[Exercise objective]
What is the number of lines in the listing below that contain the string "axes"? Give that number only.

[Raw data]

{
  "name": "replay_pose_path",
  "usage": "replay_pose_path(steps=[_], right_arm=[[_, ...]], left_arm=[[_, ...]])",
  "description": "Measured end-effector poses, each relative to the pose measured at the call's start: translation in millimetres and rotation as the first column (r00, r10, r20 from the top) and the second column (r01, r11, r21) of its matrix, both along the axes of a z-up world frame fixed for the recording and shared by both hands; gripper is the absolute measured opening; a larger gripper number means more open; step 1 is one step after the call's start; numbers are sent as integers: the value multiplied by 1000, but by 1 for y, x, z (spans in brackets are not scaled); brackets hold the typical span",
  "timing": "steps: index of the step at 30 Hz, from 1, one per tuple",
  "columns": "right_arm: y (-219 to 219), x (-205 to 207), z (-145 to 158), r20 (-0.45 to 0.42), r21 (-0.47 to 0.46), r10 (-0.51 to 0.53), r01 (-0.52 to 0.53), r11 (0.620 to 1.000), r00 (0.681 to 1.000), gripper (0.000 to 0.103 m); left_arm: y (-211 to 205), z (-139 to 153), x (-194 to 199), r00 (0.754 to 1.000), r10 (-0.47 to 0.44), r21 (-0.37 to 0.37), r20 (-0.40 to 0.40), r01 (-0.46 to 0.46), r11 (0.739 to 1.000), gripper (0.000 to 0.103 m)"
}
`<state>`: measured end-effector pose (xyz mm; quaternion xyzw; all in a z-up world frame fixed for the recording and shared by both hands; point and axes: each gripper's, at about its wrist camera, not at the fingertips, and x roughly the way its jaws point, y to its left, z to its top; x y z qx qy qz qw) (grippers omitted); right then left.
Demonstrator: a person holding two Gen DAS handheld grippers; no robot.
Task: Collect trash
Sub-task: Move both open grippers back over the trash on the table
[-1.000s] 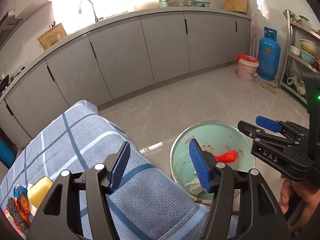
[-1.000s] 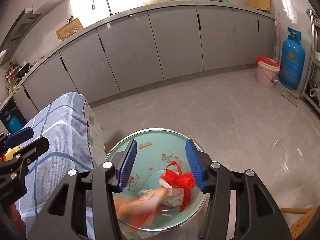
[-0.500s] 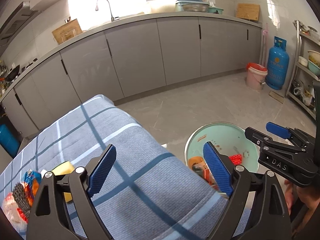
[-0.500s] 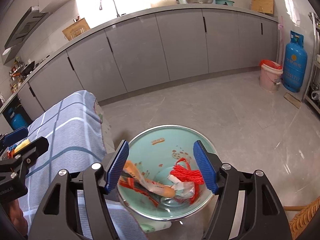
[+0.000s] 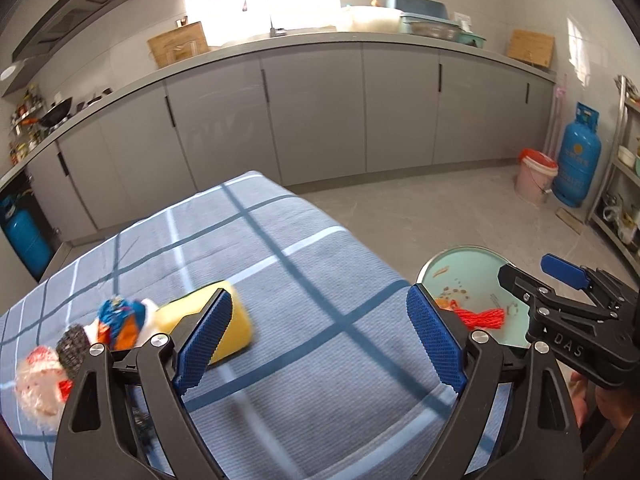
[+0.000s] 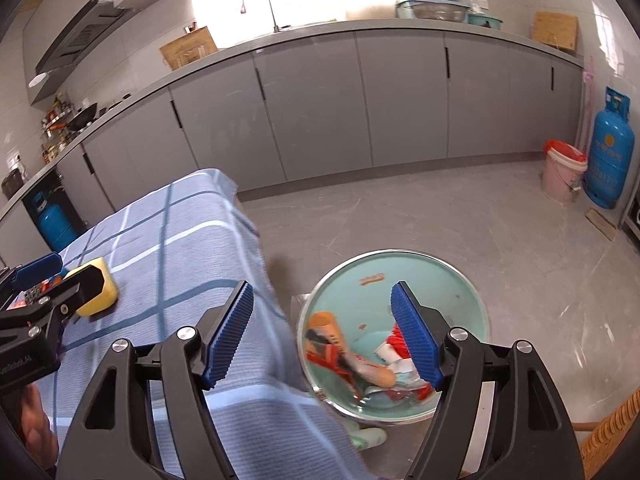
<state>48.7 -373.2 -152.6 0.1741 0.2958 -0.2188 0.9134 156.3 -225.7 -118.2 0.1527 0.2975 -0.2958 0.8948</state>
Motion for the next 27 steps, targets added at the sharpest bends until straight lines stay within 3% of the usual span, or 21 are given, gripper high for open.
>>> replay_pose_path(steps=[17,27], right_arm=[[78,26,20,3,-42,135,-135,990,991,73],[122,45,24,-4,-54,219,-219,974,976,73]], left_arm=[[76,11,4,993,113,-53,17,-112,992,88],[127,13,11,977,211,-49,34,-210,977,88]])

[Written solution]
2